| What you need to do |
Repeat each line of the material below without change.

-------------------------

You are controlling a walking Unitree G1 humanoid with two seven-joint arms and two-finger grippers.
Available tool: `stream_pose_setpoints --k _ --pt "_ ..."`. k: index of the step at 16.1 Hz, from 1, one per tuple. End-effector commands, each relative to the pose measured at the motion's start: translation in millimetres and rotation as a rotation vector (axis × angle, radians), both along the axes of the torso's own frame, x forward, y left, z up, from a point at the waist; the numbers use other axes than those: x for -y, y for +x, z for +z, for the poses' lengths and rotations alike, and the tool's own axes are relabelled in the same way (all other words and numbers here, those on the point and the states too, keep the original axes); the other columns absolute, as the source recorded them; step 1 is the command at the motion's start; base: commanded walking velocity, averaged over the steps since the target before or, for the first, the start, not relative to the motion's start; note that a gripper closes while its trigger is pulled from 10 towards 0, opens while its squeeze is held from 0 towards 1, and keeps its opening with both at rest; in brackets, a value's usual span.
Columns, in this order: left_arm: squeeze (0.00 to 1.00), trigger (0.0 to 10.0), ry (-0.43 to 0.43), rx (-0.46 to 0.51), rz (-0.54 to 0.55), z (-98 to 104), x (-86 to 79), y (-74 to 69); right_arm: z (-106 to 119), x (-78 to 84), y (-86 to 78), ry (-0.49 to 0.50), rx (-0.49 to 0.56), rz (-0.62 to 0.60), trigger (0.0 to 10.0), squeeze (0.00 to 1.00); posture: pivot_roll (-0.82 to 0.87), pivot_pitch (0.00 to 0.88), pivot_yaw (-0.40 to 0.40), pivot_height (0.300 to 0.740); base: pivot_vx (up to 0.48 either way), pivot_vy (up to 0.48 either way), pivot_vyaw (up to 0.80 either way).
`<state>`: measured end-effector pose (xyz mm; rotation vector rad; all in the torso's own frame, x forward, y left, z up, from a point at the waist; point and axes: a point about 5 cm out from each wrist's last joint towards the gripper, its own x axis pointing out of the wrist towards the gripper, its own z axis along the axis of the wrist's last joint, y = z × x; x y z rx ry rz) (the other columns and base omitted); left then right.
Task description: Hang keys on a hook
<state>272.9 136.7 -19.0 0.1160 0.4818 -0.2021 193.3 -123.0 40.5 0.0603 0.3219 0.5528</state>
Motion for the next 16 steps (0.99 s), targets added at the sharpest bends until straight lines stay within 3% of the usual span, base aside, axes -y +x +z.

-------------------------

| Task response |
You are controlling a walking Unitree G1 humanoid with two seven-joint arms and two-finger grippers.
Available tool: `stream_pose_setpoints --k _ --pt "_ ..."`. k: index of the step at 16.1 Hz, from 1, one per tuple. End-effector commands, each relative to the pose measured at the motion's start: translation in millimetres and rotation as a rotation vector (axis × angle, radians), both along the axes of the torso's own frame, x forward, y left, z up, from a point at the waist; the numbers use other axes than those: x for -y, y for +x, z for +z, for the poses' lengths and rotations alike, and the tool's own axes are relabelled in the same way (all other words and numbers here, those on the point and the states too, keep the original axes); the other columns absolute, as the source recorded them; step 1 is the command at the motion's start; base: commanded walking velocity, averaged over the steps since the target before or, for the first, the start, not relative to the motion's start; note that a gripper closes while its trigger is pulled from 10 towards 0, opens while its squeeze is held from 0 towards 1, and keeps its opening with both at rest; in brackets, a value's usual span.
Columns, in this order: left_arm: squeeze (0.00 to 1.00), trigger (0.0 to 10.0), ry (-0.43 to 0.43), rx (-0.46 to 0.51), rz (-0.54 to 0.55), z (-98 to 104), x (-86 to 79), y (-74 to 69); right_arm: z (-106 to 119), x (-78 to 84), y (-86 to 78), ry (-0.49 to 0.50), rx (-0.49 to 0.56), rz (-0.62 to 0.60), trigger (0.0 to 10.0), squeeze (0.00 to 1.00); posture: pivot_roll (-0.82 to 0.87), pivot_pitch (0.00 to 0.88), pivot_yaw (-0.40 to 0.40), pivot_height (0.300 to 0.740); base: pivot_vx (up to 0.48 either way), pivot_vy (up to 0.48 either way), pivot_vyaw (up to 0.80 either way).
`<state>`: measured end-effector pose (xyz mm; rotation vector rad; all in the torso's own frame, x forward, y left, z up, from a point at the waist; point and axes: a point about 5 cm out from each wrist's last joint towards the gripper, its own x axis pointing out of the wrist towards the gripper, its own z axis along the axis of the wrist's last joint, y = z × x; x y z rx ry rz) (the other columns and base omitted); left then right.
Task description: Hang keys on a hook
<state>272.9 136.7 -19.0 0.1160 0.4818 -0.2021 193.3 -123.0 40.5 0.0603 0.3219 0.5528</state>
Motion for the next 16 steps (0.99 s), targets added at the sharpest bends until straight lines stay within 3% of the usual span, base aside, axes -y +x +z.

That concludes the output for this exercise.